- **What to produce**:
Copy out, from the entries below, each line that holds the string "target".

- **Material provided**:
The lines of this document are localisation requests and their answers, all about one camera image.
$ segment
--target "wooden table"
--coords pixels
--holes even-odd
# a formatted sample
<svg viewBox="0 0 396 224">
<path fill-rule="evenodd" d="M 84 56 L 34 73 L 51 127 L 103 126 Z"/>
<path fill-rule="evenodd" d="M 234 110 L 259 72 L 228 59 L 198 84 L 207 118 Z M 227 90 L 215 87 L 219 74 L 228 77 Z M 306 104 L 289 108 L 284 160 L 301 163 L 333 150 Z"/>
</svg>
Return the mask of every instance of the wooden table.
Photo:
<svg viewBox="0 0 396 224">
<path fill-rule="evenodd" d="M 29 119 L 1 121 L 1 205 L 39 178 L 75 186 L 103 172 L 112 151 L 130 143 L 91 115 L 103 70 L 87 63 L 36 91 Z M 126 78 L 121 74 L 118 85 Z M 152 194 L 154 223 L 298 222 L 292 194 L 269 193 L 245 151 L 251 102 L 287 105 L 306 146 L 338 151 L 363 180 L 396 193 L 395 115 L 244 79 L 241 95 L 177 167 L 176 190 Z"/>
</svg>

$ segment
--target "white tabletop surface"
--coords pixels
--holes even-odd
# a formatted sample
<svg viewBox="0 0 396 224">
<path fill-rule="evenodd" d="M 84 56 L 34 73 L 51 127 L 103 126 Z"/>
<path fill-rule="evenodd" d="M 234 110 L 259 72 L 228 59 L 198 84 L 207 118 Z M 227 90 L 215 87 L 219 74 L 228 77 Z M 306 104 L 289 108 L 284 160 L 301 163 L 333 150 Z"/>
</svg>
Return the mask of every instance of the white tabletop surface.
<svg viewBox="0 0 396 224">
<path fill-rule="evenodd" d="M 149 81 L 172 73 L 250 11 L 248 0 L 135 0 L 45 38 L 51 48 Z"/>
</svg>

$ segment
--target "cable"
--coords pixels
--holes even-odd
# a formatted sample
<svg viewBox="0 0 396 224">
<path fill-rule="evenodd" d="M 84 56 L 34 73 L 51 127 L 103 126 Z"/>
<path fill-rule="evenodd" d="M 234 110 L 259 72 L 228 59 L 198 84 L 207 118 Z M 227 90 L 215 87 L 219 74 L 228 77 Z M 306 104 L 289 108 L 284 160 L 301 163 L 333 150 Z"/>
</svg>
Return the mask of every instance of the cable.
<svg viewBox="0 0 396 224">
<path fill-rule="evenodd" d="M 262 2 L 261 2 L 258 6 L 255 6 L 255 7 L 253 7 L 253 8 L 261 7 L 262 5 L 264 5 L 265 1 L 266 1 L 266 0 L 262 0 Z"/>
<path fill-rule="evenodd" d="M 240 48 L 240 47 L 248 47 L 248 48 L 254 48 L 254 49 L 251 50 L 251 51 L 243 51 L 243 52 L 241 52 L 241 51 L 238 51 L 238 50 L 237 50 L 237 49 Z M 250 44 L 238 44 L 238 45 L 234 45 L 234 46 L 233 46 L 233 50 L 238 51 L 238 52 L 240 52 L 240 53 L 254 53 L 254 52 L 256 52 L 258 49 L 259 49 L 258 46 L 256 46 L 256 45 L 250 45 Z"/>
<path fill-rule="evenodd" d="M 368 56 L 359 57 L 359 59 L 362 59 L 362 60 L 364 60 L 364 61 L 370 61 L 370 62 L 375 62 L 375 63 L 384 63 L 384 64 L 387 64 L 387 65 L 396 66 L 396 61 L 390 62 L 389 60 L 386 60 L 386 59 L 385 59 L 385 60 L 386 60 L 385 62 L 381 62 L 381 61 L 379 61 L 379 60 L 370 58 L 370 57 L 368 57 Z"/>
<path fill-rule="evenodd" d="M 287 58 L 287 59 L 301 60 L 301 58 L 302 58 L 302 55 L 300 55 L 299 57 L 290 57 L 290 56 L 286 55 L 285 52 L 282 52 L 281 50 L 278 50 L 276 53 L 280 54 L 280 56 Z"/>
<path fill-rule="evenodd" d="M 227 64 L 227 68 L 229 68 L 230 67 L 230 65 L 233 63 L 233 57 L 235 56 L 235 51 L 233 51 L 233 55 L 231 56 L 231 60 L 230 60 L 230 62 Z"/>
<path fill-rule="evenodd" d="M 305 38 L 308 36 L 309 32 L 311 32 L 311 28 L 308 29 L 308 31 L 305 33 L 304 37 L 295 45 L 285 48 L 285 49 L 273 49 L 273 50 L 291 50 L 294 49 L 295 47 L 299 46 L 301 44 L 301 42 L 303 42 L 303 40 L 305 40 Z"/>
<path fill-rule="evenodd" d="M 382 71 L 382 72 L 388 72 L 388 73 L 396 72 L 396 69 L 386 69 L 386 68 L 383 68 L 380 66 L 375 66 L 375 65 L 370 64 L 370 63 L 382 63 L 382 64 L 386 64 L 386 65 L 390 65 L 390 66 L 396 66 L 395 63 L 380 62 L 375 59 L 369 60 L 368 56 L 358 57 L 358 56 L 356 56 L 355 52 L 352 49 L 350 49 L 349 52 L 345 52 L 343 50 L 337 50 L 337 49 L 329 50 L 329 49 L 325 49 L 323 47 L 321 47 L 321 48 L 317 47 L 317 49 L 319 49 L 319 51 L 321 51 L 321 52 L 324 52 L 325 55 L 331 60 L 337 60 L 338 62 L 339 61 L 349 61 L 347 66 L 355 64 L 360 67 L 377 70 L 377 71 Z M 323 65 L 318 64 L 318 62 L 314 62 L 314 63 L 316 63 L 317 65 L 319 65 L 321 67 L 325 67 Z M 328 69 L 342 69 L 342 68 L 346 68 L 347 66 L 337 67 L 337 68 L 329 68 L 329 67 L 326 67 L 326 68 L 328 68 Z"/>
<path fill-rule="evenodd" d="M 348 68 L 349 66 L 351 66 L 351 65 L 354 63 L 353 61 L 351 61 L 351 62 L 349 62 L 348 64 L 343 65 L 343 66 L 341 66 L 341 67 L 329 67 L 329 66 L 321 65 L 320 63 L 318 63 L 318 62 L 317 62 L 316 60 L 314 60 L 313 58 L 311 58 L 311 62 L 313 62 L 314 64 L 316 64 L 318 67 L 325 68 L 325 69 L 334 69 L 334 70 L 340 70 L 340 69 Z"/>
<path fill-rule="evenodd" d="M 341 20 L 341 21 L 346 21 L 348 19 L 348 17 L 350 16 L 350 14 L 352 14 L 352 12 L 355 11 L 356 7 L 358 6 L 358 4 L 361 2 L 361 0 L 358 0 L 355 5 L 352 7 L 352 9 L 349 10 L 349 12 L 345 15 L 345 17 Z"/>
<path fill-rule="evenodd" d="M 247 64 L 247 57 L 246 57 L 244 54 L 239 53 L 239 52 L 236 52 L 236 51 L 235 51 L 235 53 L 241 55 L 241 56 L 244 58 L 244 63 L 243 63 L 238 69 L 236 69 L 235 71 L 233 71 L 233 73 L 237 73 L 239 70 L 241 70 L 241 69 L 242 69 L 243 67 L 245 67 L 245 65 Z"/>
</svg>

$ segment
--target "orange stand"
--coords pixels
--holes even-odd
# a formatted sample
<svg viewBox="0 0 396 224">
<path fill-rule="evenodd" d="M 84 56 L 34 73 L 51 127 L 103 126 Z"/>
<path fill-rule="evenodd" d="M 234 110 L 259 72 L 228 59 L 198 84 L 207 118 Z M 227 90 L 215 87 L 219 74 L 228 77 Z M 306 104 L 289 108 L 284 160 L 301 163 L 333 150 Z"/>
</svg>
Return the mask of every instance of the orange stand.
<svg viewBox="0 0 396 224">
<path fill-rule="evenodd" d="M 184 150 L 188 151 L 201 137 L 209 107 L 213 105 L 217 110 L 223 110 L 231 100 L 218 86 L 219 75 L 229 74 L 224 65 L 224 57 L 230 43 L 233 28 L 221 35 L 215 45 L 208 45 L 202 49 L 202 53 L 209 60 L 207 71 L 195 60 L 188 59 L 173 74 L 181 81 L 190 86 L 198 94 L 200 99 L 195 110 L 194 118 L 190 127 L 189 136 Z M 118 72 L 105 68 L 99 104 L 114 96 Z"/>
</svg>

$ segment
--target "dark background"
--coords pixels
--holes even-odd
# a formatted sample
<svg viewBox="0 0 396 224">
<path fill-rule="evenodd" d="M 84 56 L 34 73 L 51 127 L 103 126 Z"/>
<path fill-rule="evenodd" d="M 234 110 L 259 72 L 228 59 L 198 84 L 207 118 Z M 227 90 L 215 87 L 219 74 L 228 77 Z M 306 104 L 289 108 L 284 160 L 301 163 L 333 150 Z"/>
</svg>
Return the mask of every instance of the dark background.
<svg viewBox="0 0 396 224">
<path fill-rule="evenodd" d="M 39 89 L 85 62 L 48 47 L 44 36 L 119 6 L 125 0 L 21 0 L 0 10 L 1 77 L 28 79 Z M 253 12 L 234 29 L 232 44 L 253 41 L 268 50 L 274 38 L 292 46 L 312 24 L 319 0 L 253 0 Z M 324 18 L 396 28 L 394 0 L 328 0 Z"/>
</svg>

- **Response box**:
--target "wooden table"
--target "white tabletop surface"
--target "cable"
--target "orange stand"
--target "dark background"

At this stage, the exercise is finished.